__WHAT YOU NEED TO DO__:
Extract every line of the material that holds the string "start".

__DATA__:
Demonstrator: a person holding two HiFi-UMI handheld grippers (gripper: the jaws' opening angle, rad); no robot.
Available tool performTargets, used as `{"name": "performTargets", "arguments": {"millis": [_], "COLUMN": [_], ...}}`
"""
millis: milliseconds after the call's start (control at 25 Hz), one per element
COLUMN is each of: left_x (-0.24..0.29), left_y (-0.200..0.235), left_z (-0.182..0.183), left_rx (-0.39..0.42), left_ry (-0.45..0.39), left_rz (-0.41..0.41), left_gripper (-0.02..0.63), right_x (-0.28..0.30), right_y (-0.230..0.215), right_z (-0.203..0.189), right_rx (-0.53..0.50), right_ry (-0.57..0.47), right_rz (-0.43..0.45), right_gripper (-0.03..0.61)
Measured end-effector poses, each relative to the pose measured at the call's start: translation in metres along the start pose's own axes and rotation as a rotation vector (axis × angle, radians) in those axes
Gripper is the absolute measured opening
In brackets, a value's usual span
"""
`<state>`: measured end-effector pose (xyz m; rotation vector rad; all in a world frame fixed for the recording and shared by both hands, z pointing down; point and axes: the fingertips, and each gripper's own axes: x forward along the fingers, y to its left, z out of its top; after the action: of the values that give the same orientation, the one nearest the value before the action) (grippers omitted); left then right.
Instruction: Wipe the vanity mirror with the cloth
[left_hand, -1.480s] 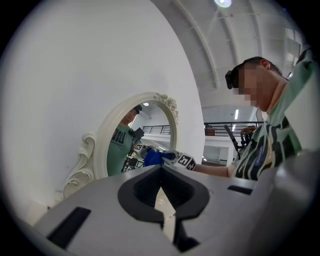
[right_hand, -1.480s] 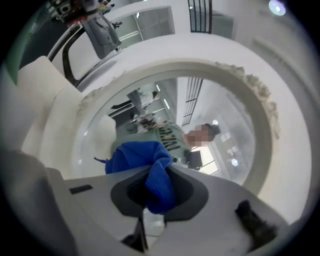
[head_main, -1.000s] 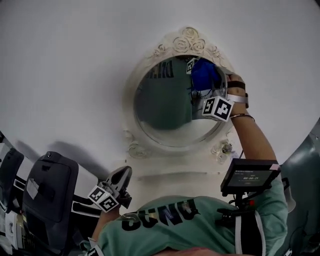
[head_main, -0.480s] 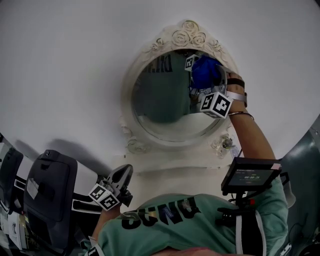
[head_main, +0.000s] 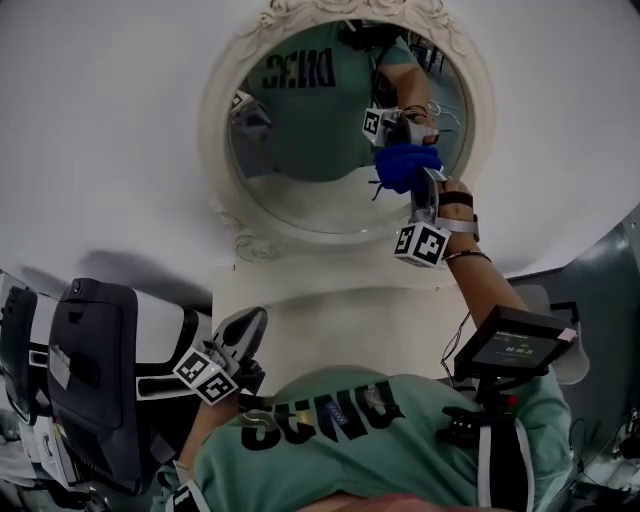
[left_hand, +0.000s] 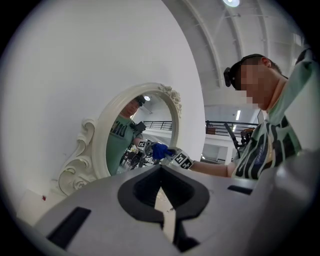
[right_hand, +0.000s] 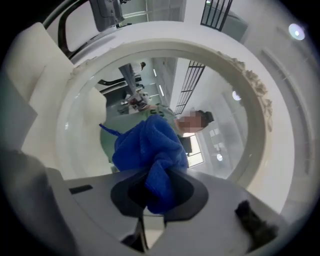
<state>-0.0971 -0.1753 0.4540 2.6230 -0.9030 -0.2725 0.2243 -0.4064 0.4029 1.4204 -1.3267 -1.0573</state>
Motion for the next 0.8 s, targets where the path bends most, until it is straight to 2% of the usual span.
{"name": "performTargets", "arguments": {"millis": [160,240,400,520,680,800], "left_x": [-0.001,-0.005,-0.007,-0.012,-0.016,-0.019], "left_y": [0.002,0.004,0.01,0.007,0.003,-0.001], "left_z": [-0.018,-0.026,-0.038,-0.041,-0.034,-0.022], "left_rx": [-0.043,-0.055,-0.065,-0.069,-0.049,-0.025], "left_ry": [0.055,0.076,0.098,0.098,0.071,0.038], "left_rz": [0.021,0.037,0.053,0.054,0.046,0.038], "left_gripper": [0.009,0.009,0.009,0.009,0.009,0.009], "right_x": [-0.004,-0.006,-0.001,0.0,-0.001,-0.008], "right_y": [0.127,0.17,0.182,0.183,0.185,0.174], "right_z": [-0.041,-0.055,-0.053,-0.049,-0.051,-0.046], "right_rx": [-0.071,-0.078,-0.017,-0.022,-0.025,0.015], "right_ry": [0.108,0.137,0.169,0.164,0.159,0.143], "right_rz": [0.25,0.309,0.335,0.336,0.378,0.424], "right_gripper": [0.048,0.048,0.048,0.048,0.048,0.049]}}
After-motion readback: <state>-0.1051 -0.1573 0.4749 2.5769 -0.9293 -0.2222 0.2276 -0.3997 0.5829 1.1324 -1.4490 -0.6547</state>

__TASK OUTPUT__:
millis: milliseconds after the call's start (control at 25 Hz), one per element
Measured end-effector poses, each relative to the pose measured at the call's start: translation in metres along the start pose's own axes and rotation as a rotation vector (axis × angle, radians) in those axes

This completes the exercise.